Tom Baker as the Fourth Doctor |
In elementary school, when people asked me what I wanted to be when I grew up—that wheezy childhood standard—I consistently answered: “A scientist.” I didn’t know what that involved, but it definitely looked cool in classic Doctor Who episodes. The Doctor collected evidence, tested hypotheses, and by Act III, he inevitably found a solution that saved humanity from itself. What could be cooler than that?
By middle school, I discovered that my giddy childhood enthusiasm didn’t match the process. Science class consisted significantly of memorizing lists, performing “skillz drillz” exercises, and satisfying state-mandated competency checklists. My brief dive into seventh grade Science Club also showed me one of science’s less-appealing aspects: fundraising. We spent most of the academic year trying to pay down debts the club ran up the previous year.
This left me profoundly discouraged. There was no messianic world-saving going on! We didn’t even stick with any program long enough to understand it. One week, we’d demonstrate the states of matter by applying heat to an ice cube until it melted, then evaporated; the next, we’d dissect a pickled frog. Our teacher, with deadlines imposed by the state Department of Education, couldn’t linger on anything enough to spark understanding.
Because of this, I lost interest in “science.” I understand, as an adult, why teachers needed to imbue students with a satisfactory corpus of knowledge, because to operate common technology and participate in modern society, I had to have a basic understanding of thermal dynamics, biology, and meteorology. But I never understood any subject better than necessary to parrot answers back on the test, and I promptly forgot everything afterward.
Science fiction usually depicts rococo science. Star Trek often implied that Spock and McCoy could pull an all-nighter to invent a vaccine and instantly stop a pandemic. Nevertheless, it conveyed that science wasn’t memorized lists and data tables, it was a systematized version of “let’s try something reckless.” But the “science” I learned in school had no reckless experimentation. Every “experiment” had a pre-ordained conclusion, and a scripted take-home lesson.
Instead, I found my long-sought experimentation and recklessness in writing and literature. Sure, every English class expected me to savvy part of the literary canon, so some prescriptive learning still happened. But in writing particularly, I could try something new, and succeed or fail on my own terms. This adolescent Shakespearean sonnet clunks badly? Heigh-ho, into the bin, and I’m already trying the next fracas!
Richard Feynman |
Paul Lockhart complains that students studying math in public (state) schools never have an opportunity to be truly wrong. They never have an opportunity to face a problem, self-indulgently play with potential solutions, and ultimately find the answer themselves. Schoolbook math, in Lockhart’s view, has become desiccated and lifeless, a mere husk. “Math is not about following directions,” he writes, “it’s about making new directions.”

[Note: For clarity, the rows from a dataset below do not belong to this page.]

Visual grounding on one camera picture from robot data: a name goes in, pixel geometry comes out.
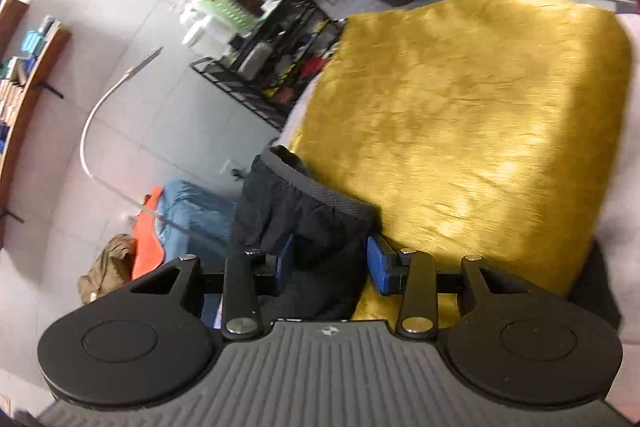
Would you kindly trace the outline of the dark navy quilted jacket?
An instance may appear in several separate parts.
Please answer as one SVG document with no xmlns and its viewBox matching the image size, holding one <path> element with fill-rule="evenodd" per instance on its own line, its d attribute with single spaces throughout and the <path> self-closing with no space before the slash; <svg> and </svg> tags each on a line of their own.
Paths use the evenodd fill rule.
<svg viewBox="0 0 640 427">
<path fill-rule="evenodd" d="M 316 181 L 278 145 L 254 158 L 228 247 L 278 258 L 279 294 L 259 299 L 262 321 L 348 320 L 368 276 L 367 240 L 379 229 L 378 208 Z"/>
</svg>

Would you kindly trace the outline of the orange garment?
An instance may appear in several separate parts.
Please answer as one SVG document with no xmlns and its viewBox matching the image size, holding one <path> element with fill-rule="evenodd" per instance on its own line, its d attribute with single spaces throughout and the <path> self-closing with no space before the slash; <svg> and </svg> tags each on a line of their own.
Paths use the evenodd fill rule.
<svg viewBox="0 0 640 427">
<path fill-rule="evenodd" d="M 132 264 L 131 278 L 137 280 L 160 267 L 165 261 L 165 251 L 155 230 L 155 215 L 163 187 L 155 185 L 151 192 L 145 196 L 143 209 L 138 213 L 132 237 L 136 242 L 134 263 Z"/>
</svg>

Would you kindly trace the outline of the olive green puffer jacket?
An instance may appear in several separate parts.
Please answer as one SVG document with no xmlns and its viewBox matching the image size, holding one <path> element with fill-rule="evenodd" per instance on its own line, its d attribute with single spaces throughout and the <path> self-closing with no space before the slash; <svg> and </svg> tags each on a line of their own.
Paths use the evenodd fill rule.
<svg viewBox="0 0 640 427">
<path fill-rule="evenodd" d="M 116 234 L 94 259 L 90 270 L 79 277 L 77 289 L 83 305 L 93 303 L 132 279 L 136 240 L 128 234 Z"/>
</svg>

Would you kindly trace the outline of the mustard yellow velvet garment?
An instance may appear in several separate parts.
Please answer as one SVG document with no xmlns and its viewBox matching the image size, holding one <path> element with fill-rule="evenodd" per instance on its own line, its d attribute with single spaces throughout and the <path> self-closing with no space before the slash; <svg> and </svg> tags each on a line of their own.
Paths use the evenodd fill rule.
<svg viewBox="0 0 640 427">
<path fill-rule="evenodd" d="M 480 255 L 565 296 L 591 247 L 631 71 L 622 24 L 587 3 L 356 14 L 290 147 L 439 268 Z"/>
</svg>

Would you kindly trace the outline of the white pink striped sheet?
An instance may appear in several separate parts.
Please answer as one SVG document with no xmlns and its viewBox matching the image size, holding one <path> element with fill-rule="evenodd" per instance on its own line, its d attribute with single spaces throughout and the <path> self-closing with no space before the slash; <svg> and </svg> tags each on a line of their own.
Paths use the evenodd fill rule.
<svg viewBox="0 0 640 427">
<path fill-rule="evenodd" d="M 625 124 L 614 174 L 601 208 L 596 237 L 604 254 L 610 287 L 622 314 L 623 364 L 608 401 L 639 417 L 639 17 L 618 21 L 632 44 L 632 71 Z"/>
</svg>

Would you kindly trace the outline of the black metal storage cart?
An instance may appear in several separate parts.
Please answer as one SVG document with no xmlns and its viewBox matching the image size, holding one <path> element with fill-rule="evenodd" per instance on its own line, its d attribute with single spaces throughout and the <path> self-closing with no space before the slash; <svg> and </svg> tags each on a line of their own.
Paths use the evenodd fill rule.
<svg viewBox="0 0 640 427">
<path fill-rule="evenodd" d="M 231 39 L 219 58 L 191 69 L 274 129 L 281 130 L 340 40 L 344 22 L 314 0 L 272 0 L 246 37 Z"/>
</svg>

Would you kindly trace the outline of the white pump bottle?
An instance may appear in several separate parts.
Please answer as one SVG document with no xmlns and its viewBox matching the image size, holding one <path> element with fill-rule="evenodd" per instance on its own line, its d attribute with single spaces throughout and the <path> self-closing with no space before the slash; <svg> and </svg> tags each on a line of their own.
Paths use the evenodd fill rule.
<svg viewBox="0 0 640 427">
<path fill-rule="evenodd" d="M 181 43 L 192 48 L 203 39 L 213 39 L 218 43 L 225 43 L 224 26 L 213 15 L 194 9 L 184 9 L 179 16 L 179 22 L 186 28 L 186 34 Z"/>
</svg>

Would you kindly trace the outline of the green bottle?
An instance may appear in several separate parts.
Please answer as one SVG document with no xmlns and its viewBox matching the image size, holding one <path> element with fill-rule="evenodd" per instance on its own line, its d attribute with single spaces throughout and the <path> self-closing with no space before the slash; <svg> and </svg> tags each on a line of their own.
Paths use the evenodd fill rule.
<svg viewBox="0 0 640 427">
<path fill-rule="evenodd" d="M 203 0 L 203 6 L 207 13 L 223 20 L 241 36 L 249 35 L 258 25 L 257 18 L 234 0 Z"/>
</svg>

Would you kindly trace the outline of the teal box on shelf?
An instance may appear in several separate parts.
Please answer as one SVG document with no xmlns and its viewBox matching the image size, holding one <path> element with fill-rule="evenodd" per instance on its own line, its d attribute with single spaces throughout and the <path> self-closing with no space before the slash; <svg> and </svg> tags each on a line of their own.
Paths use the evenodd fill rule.
<svg viewBox="0 0 640 427">
<path fill-rule="evenodd" d="M 38 56 L 45 44 L 45 35 L 40 31 L 29 29 L 21 42 L 21 52 L 28 56 Z"/>
</svg>

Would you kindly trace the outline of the lower wooden wall shelf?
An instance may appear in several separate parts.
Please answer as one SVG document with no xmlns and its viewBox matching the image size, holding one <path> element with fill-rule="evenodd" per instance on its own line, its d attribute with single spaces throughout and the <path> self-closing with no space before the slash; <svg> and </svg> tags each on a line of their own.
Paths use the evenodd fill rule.
<svg viewBox="0 0 640 427">
<path fill-rule="evenodd" d="M 49 90 L 59 98 L 64 98 L 61 92 L 48 85 L 48 80 L 68 40 L 70 30 L 60 22 L 54 23 L 17 100 L 16 112 L 9 120 L 8 139 L 1 155 L 1 217 L 11 214 L 9 195 L 15 166 L 41 92 Z"/>
</svg>

I often wonder how my life would’ve differed, had I discovered the unsolved, and possibly unsolvable, problems underlying scientific thought. I discovered physics at age twenty-five, in the person of Nobel Prize-winning physicist Richard Feynman. His writings, many of them surprisingly comprehensible to outsiders, emphasize how much physics relies on metaphor, analogy, and imprecision—the fun, dangerous qualities I found in poetry.
Parenthetically, I realize that Feynman, personally, was more fraught than his mythology implied. That’s a topic for another time.
Feynman’s approach to physics was characterized by irresolution, play, and risk. Sometimes literal risk: he tested his hypothesis that a vehicle’s windscreen was sufficient to deflect the glare of a nuclear explosion by watching the Trinity test from a pickup truck’s cab. Feynman exemplified the sensory immersion of just trying something that I wanted from science, but found in literature. What if I’d discovered physics sooner?
My science teachers, dedicated educators all, nevertheless taught me that science is known and precise, and nothing is worse in classroom science than being wrong. But being wrong—stepping beyond the limits of knowledge which state contractors can write into Scantron tests—is the heart of science. And that’s what school denied me: the opportunity to experience the unmitigated joy of writing my own hypothesis, testing it, and maybe being wrong.
How many others like me exist? How many would-be historians got discouraged by pop quizzes laden with names and dates, when they’d rather discover the contingencies that made history happen? How many poets who never found their voices because somebody compared them unfairly to Robert Frost? How many people never got to just try something, and maybe be wrong?